Being able to use time, which was previously needed for manual data transformation, to import the documentation quality and completeness of (meta)data and corresponding method descriptions and protocols as well as the easiness to find information on specific life cycle stages and experiments performed on these were presented at multiple conferences including two Harmonisation & Standardisation workshops organised by jointly by MACRAMÉ and its sister projects. The interest expressed by many stakeholders as well as proposing the study-design-map-based documentation of life cycle stages during the feedback period to the EU Safe-and-Sustainable-by-Design (SSbD) Framework led to additional invitation to present the approach at the 5th SSbD Stakeholder Workshop organised by the EU (5-6 December 2024) and the Joint Regulatory Risk Assessors Summit – Advancing Safety & Sustainability Assessments of Advanced Materials (19-20 June 2024), and its integration into 2 Informed Recommendation prepared by MACRAMÉ.

Experience and Future Goals
The MACRAMÉ Project has provided 7P9-DE with valuable experience and opportunities to test and refine its approach to data shepherding. 7P9-DE’s mission remains to guide data providers through the vast and intricate landscape of modern data infrastructures, helping users to recognize the benefits of structured documentation and curated metadata collection with provenance trails, ultimately improving their own workflows and efficiency.

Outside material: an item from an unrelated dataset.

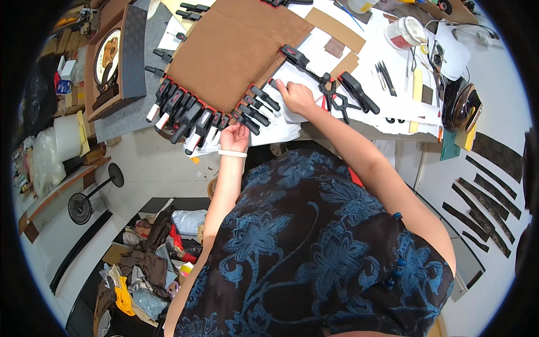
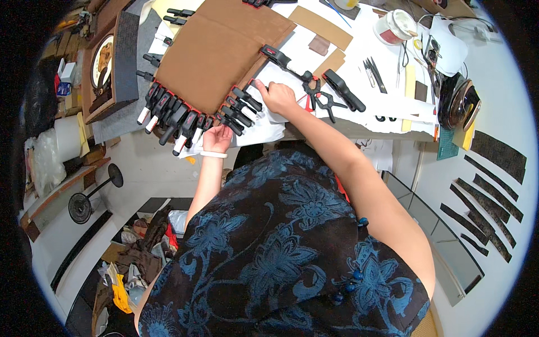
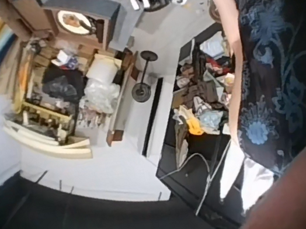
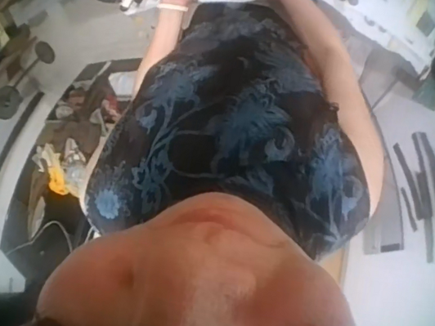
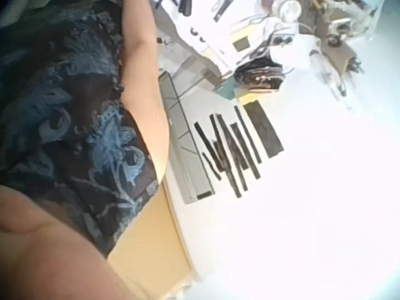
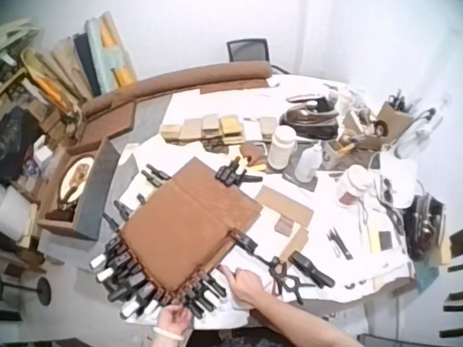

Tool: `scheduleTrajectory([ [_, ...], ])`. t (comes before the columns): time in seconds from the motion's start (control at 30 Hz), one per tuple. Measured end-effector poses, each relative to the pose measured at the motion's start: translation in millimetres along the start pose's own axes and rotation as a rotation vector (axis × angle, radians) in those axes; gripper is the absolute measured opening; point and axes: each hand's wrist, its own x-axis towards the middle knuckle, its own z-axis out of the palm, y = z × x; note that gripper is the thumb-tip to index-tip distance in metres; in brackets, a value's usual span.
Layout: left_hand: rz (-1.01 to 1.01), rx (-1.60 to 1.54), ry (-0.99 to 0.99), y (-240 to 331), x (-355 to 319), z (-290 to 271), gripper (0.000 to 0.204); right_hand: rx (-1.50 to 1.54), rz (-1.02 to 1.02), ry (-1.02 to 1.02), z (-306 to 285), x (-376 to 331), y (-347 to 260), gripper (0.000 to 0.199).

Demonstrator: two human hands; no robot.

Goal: The person assembles a craft project by attaching numerous clamps to the edges of a large brown board. They repeatedly bend down to retrieve clamps from the floor and place them onto the board, securing smaller pieces of material to the main surface.

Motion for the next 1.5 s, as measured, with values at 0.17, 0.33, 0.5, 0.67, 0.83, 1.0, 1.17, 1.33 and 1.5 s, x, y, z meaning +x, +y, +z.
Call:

While this project has highlighted the ongoing challenges of harmonisation across diverse systems, it has also proved that collaboration and data accessibility are essential for progress and represent best practice in modern science. Working towards the goal to transform project culture by empowering partners to view data management as a collaborative tool, rather than a burden, 7P9-DE aims to foster transparency, shape standards for data-driven research practices, and lay the foundation for a reusable and interoperable future research. It is essential that methods and datasets curated within the MACRAMÉ Project can serve as benchmarks beyond the project itself, with the prospect that they can be used to further develop roadmaps in regulatory validation and standardisation, with the ultimate goal of providing support for decision-making processes in safety assessment and validation. This is already happening, as can be seen by the uptake of 7P9’s approaches and tools in projects like CHIAMSA and PINK, and is considered in current applications for new funding. Finally, 7P9-DE seeks to advance interoperability on a larger scale, linking project-level knowledge hubs such as the MACRAMÉ Information Hub with broader European and international infrastructures to ensure long-term sustainability and accessibility, in accordance with the FAIR Principles. For this, important collaborations with and active participation in important initiatives like IAM-I, the NSC, the EMMC, and IRISS are pursued. But this is another story.